Kevin Bacon plays Peter, a hedge fund billionaire married to Michaela.
(Macall Polay / Netflix)
The core of the series is the struggle between Devon and Michaela for the soul of Simone, though there are ancillary battles that will help decide the fate of the war. For a viewer, it’s natural to side with Devon, who, after locking horns with Michaela, will go undercover at the mansion, dressing according to the house rules while she pokes around. (There is the suggestion of a murder mystery.) However hot a mess she may be, she isn’t pretentious; she has energy, boldness and consistency, and whatever she gets wrong, she lives in the world that most of us do. (I am assuming you are not a billionaire with a mansion on a cliff, a birdhouse full of raptors and a large staff to tend to your needs and whims, but if you are — thanks for reading!) That isn’t to say that Michaela doesn’t have her troubles — indeed, her neediness, which expresses itself as caretaking, resembles Devon’s. “I take care of everything in my orb,” says Michaela, “big and small, prey and predator.”
I hadn’t known when I watched “Sirens” that it was based on a play, the 2011 “Elemeno Pea,” by Molly Smith Metzler, who created the series as well, but I thought it might be. It had the scent of the stage in the way characters — including Bruce and Ray (Josh Segarra), Devon’s boss and adulterous occasional hookup — kept piling in, along with its farcical accelerations, its last-act revelations and reversals.

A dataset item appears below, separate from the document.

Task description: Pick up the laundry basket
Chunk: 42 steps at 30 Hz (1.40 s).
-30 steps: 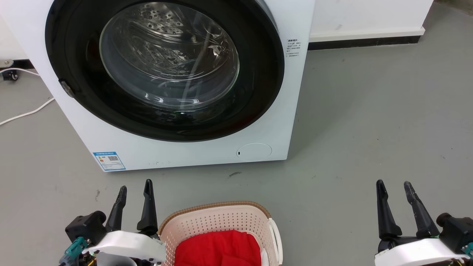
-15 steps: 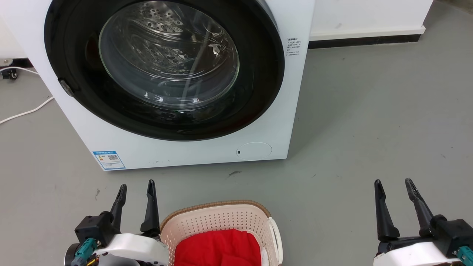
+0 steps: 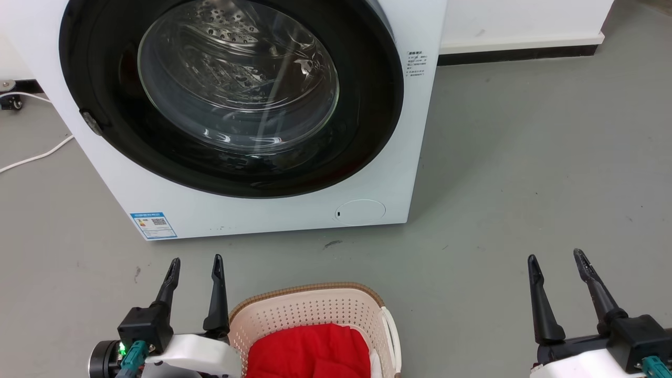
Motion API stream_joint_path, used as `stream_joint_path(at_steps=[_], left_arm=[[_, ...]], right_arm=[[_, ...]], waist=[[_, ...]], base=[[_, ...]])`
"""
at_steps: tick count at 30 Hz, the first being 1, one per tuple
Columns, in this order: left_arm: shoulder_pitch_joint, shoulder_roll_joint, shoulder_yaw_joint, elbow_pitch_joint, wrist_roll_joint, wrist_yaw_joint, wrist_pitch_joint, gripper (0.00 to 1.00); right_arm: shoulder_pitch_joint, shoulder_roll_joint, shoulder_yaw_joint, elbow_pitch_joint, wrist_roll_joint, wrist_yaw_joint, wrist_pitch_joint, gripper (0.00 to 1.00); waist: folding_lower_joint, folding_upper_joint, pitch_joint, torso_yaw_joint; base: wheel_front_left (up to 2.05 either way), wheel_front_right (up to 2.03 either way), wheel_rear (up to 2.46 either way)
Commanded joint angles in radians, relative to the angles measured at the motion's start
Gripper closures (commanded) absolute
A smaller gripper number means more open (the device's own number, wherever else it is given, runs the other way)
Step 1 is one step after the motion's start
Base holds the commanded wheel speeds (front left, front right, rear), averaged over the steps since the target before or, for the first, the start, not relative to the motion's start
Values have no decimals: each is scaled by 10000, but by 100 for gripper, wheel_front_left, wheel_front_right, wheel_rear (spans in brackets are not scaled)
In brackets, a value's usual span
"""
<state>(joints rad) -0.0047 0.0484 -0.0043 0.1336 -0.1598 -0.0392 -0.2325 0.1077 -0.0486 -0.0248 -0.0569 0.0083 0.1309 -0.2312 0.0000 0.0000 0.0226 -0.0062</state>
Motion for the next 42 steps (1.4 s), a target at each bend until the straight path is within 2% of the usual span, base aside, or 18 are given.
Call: stream_joint_path(at_steps=[1,17,25,42], left_arm=[[41,30,1,-67,223,54,-81,0],[142,29,27,-104,1210,202,-349,0],[105,29,79,-56,1082,222,-334,0],[112,29,81,-49,1218,233,-334,0]], right_arm=[[120,-30,-14,-121,-197,-5,-87,0],[288,-28,-282,-105,-484,-3,-358,0],[252,-27,-259,93,302,-4,-346,0],[208,-27,-171,198,385,-4,-346,0]], waist=[[0,0,13,1],[0,0,78,6],[0,0,92,25],[0,0,138,8]], base=[[0,0,0],[0,0,0],[0,0,0],[0,0,0]])
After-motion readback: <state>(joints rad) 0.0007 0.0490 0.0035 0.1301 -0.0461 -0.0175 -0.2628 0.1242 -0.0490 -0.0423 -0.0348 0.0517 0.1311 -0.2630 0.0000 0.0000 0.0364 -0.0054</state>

At “only” five episodes, it stays more focused than most limited series, though the tone shifts a bit; some characters come to seem deeper and more complex, which is good on the face of it, but also can feel a bit manufactured. Some bits of business are planted merely to bear practical fruit later. The ending I found half-satisfying, or half-frustrating, from character to character, but there are great, committed performances along the way, and I was far more than halfway entertained.